The explicit local scope arrived after the MX era. In MX CFC methods, declare temporary variables with var. For maximum compatibility, place those declarations before executable statements.

<cffunction name="findCustomer" access="public" returntype="query" output="false">
    <cfargument name="customerId" type="numeric" required="true">

    <cfset var customerQuery = "">

    <cfquery name="customerQuery" datasource="#variables.dsn#">
        SELECT id, name, status
        FROM customers
        WHERE id = <cfqueryparam value="#arguments.customerId#" cfsqltype="cf_sql_integer">
    </cfquery>

    <cfreturn customerQuery>
</cffunction>
Classic CFC bug: Failing to var-scope a temporary method variable can place it in the CFC's shared variables scope. Under concurrent requests, one call can overwrite another call's data.

Shared Scope Locking

Session, application, and server scopes can be shared across requests. MX-era applications often use cflock when reading or writing them.

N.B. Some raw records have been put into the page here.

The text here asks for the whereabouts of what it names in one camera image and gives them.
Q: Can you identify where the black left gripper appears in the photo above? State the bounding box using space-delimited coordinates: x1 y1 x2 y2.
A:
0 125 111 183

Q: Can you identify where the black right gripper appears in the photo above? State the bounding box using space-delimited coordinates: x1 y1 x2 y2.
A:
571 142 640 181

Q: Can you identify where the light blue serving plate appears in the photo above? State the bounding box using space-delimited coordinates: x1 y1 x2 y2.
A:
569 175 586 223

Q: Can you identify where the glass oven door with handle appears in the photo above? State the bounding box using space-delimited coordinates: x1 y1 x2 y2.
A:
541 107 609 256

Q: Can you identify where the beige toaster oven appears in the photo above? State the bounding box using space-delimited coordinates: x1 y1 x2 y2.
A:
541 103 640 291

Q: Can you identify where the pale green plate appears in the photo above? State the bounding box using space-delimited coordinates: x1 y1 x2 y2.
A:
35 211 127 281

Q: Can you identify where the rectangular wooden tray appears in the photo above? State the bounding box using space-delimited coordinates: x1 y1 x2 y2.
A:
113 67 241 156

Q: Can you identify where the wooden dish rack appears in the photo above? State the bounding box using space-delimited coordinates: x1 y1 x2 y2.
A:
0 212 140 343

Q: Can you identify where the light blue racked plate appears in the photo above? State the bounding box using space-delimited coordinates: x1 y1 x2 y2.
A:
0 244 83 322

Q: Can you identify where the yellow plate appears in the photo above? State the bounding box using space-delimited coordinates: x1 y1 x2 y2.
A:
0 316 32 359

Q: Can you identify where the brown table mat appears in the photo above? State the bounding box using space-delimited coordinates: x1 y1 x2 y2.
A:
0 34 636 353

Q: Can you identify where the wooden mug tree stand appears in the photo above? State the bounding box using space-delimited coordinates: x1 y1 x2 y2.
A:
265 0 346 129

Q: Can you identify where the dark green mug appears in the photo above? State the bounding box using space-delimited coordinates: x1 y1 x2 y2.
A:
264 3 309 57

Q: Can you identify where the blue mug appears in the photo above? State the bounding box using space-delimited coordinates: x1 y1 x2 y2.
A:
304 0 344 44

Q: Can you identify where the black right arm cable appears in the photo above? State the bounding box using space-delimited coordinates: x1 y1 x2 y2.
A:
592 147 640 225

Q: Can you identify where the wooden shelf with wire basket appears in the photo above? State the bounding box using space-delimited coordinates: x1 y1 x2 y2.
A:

<cflock scope="session" type="exclusive" timeout="5">
    <cfset session.lastCustomerId = variables.customerId>
</cflock>

<cflock scope="application" type="readonly" timeout="5">
    <cfset variables.supportEmail = application.supportEmail>
</cflock>

Do not hold a lock while performing a slow query, remote request, file operation, or mail send. Copy the needed value inside the lock, then do the slow work after releasing it.

Request Flow

  1. The web server maps a .cfm request to ColdFusion.
  2. ColdFusion locates the applicable Application.cfm or, in MX 7, Application.cfc.
  3. Application and request lifecycle code executes.
  4. The requested template and its includes/custom tags execute.
  5. Generated output is returned through the web server to the browser.

Scope Inspection During Debugging

<cfdump var="#url#" label="URL Scope">
<cfdump var="#form#" label="FORM Scope">
<cfdump var="#session#" label="SESSION Scope">
Never leave scope dumps enabled in production. They can reveal credentials, tokens, personal information, filesystem paths, SQL, and internal server details.